Thursday, June 25, 2020

Guest TigerBlog - Big Green Alert Talks Pete Carril

TigerBlog is always interested in what others have to say about pretty much any issue related to Princeton Athletics. The Guest TigerBlogs are always entertaining, and TB loves to see the perspectives of those who want the floor.

Today's guest entry comes from Bruce Wood, whom you would know as the Big Green Alert guy. Bruce has covered Dartmouth athletics since before TB first came to Princeton, and the two have developed a good friendship over the years. There have been a lot of games they've both covered, both in Princeton and Hanover.

Today's guest entry belongs to Bruce:

The recent TigerBlog column about Pete Carril’s most memorable quotes got me thinking about both the first time I saw the great man on the sidelines and the last.

The first was as a fan on March 13, 1976, when I traveled from New Jersey to Providence, R.I., with a car full of friends to watch the Tigers take on Phil Sellers and the undefeated Scarlet Knights in the first round of the NCAA men’s basketball tournament. My buddies were all relieved when Rutgers escaped with a 54-53 win over Armond Hill, Frank Sowinski and Barnes Hauptfuhrer. Me? I kept it to myself on the long drive back home but I was a disappointed Princeton fan after the front end of a one-and-one that might have given the Tigers the win rimmed out with four seconds remaining.

Pete and I would chat briefly about that game two decades later.

As the beat writer covering Dartmouth sports for the Valley News I was on press row at Jadwin Gym on Feb. 23, 1996 for what would be the final Princeton-Dartmouth game of Carril’s storied career. With players like Sea Lonergan, Brian Gilpin and Kenny Mitchell, this was one of the best Big Green teams I would write about, but once again on this Friday night it was simply no match for the NCAA-bound Tigers led by Steve Goodrich, Sydney Johnson, Gabe Lewullis and Mitch Henderson. I remember like it was yesterday the tremendous difficulty Dartmouth had putting the ball in the basket that night and giddy Princeton fans chanting as halftime approached, “No double figures. No double figures.”

Dartmouth escaped that ignominious fate to close out the half with 16 points but never challenged in a 65-39 loss.

After getting lost briefly in the bowels of Jadwin Gym after the game I made it to the press room and asked Carril about shutting down a usually potent Dartmouth offense. He wasted no words explaining what we had all just seen. “They have defendable players,” the old coach said, “and we defended them.”

I was on deadline and unlike TigerBlog I’ve never been a fast writer. But while I needed to grab a desk and get to work on my story that would have to wait.
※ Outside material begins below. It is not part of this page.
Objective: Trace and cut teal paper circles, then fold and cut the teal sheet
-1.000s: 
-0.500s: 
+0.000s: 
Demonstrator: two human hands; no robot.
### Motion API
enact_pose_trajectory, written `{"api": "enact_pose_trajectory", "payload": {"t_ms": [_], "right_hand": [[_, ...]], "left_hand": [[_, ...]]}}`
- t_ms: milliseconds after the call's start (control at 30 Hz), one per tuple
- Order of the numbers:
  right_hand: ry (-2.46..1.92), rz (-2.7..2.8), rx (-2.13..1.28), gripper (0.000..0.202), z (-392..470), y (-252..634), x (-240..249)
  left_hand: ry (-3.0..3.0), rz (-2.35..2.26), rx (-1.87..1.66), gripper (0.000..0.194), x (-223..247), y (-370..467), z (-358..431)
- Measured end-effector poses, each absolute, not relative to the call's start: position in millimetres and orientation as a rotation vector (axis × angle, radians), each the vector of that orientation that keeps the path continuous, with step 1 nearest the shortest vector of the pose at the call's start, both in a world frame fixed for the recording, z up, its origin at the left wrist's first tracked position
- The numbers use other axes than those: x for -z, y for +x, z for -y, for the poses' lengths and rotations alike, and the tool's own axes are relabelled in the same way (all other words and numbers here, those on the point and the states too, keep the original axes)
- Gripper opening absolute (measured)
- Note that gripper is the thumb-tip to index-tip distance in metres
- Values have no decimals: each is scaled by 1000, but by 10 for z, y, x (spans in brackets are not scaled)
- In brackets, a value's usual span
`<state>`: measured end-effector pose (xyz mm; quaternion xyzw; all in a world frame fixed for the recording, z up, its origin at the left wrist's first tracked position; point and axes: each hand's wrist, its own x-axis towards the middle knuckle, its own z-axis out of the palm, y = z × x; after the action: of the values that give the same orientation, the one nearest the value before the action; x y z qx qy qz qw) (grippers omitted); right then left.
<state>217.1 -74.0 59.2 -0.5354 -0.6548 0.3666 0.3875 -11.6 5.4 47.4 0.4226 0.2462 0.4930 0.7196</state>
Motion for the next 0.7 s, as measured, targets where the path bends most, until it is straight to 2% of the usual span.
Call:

I had always regretted as a grad student in journalism at Penn State not standing and applauding after the final class with the best professor I ever had, who was retiring that spring. While I wasn’t about to publicly clap for Carril, who I knew was approaching the end of a long road, I wanted to tell him quietly and privately how much I appreciated everything he had taught us about the right way to play basketball.

So I pulled him aside and thanked him the way I wished I had that journalism professor years earlier.

Before I ducked out of the room I told Pete that I was at the 1976 Princeton-Rutgers tournament game and given how the bracket broke I’ve always believed his team would have taken the Scarlet Knight’s path all the way to the Final Four that year.

Carril sighed and said, “I’ve always thought so, too.”

Not a classic Carrilism, but one I’ll never forget.